■ **Activity**: Filter the listing below, keeping every line that holds "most".
-*-
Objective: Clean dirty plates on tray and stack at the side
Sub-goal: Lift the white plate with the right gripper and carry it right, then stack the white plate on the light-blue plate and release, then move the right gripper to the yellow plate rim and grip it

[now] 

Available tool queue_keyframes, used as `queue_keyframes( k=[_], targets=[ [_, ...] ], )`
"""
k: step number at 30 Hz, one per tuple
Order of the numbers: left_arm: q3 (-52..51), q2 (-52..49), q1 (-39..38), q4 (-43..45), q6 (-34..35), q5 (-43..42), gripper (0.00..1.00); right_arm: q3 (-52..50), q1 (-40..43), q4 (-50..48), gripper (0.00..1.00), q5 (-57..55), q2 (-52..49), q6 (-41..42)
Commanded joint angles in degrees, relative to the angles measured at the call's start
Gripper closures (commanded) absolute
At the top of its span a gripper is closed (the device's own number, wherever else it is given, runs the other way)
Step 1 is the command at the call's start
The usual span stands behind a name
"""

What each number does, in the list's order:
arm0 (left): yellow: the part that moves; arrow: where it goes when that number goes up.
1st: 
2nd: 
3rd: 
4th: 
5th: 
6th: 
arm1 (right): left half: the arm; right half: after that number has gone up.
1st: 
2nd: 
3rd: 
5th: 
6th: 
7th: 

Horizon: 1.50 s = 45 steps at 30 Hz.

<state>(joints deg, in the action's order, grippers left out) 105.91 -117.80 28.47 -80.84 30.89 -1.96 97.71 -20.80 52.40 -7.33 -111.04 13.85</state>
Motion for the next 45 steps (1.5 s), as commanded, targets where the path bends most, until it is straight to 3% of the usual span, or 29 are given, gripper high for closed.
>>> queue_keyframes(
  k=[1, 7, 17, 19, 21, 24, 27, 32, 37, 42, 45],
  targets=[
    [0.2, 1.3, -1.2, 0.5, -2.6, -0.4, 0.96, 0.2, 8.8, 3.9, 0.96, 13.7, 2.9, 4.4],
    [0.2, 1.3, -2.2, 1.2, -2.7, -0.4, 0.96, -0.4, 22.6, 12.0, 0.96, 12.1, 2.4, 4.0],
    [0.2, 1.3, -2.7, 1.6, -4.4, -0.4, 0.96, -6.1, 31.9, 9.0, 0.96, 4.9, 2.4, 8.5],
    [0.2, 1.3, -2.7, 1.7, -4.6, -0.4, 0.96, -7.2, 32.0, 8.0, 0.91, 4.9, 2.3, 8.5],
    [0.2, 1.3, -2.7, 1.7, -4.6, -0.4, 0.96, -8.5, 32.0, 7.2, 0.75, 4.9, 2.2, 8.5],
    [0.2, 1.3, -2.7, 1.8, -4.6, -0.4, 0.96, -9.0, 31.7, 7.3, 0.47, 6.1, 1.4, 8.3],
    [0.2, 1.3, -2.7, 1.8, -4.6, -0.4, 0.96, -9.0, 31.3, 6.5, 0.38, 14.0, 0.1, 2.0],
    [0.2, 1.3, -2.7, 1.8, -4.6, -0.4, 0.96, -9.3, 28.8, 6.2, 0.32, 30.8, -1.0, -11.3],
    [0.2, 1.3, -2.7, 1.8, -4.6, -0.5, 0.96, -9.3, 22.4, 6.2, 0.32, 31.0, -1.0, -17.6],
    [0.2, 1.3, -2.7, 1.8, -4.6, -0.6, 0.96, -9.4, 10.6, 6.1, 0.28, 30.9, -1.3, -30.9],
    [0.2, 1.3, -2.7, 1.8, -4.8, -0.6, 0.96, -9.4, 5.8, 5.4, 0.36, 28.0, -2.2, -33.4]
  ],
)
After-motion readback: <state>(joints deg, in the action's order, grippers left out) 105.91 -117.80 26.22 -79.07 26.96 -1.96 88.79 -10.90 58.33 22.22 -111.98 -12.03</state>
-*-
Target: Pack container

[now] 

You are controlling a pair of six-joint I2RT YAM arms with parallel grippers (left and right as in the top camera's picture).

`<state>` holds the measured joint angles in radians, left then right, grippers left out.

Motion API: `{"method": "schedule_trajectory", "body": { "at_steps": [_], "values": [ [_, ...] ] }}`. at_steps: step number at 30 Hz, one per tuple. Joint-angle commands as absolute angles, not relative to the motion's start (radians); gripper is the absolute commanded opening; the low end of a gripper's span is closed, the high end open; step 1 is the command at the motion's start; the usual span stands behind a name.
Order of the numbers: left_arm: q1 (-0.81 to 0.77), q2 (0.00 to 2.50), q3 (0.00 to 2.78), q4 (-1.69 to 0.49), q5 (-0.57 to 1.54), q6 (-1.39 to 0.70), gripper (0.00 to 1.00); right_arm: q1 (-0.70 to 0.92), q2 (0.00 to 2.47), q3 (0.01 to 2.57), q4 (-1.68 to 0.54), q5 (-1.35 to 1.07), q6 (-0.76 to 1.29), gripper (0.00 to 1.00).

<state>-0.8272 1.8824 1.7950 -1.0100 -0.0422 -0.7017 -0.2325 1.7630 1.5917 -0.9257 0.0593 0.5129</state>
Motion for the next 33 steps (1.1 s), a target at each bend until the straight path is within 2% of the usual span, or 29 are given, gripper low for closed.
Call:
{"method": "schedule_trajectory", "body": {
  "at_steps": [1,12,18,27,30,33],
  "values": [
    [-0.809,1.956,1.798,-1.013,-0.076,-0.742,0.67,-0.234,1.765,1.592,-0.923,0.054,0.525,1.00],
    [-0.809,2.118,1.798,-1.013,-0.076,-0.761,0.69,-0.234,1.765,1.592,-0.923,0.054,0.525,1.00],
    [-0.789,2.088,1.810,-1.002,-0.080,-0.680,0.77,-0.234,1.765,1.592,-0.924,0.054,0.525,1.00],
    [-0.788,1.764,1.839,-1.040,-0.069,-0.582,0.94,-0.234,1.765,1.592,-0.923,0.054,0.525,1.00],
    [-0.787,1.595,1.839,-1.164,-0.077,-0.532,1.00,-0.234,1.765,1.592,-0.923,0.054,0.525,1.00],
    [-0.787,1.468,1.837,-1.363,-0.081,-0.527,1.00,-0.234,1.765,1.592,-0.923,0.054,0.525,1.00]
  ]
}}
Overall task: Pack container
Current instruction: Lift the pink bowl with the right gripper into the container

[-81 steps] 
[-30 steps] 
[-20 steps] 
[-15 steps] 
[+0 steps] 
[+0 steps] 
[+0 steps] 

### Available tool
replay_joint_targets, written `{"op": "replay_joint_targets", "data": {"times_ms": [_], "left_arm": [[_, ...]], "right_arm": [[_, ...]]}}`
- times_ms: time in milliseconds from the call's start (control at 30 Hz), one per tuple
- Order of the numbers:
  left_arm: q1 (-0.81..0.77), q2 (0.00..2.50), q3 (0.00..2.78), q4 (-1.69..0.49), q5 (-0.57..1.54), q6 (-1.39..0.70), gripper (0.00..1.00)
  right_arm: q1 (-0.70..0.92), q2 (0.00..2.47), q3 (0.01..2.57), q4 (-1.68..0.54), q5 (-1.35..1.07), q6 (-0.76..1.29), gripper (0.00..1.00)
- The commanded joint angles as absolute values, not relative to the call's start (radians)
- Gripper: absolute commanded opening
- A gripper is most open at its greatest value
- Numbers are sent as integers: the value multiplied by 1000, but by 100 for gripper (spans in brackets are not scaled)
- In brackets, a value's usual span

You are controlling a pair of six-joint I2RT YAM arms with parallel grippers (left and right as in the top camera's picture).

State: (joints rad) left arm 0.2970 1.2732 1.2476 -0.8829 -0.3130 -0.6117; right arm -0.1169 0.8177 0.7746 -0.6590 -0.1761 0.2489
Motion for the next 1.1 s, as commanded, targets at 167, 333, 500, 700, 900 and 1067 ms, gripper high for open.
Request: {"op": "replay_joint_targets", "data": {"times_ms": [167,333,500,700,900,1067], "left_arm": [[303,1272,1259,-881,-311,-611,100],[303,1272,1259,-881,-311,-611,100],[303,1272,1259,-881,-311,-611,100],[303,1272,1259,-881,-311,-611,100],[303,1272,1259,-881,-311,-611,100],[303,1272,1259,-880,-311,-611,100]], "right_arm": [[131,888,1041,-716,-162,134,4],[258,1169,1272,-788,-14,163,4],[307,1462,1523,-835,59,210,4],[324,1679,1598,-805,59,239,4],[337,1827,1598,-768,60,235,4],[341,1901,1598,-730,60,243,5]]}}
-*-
■ **Exercise result**:
Motion for the next 45 steps (1.5 s), as commanded, targets where the path bends most, until it is straight to 3% of the usual span, or 29 are given, gripper high for closed.
- A gripper is most open at its greatest value

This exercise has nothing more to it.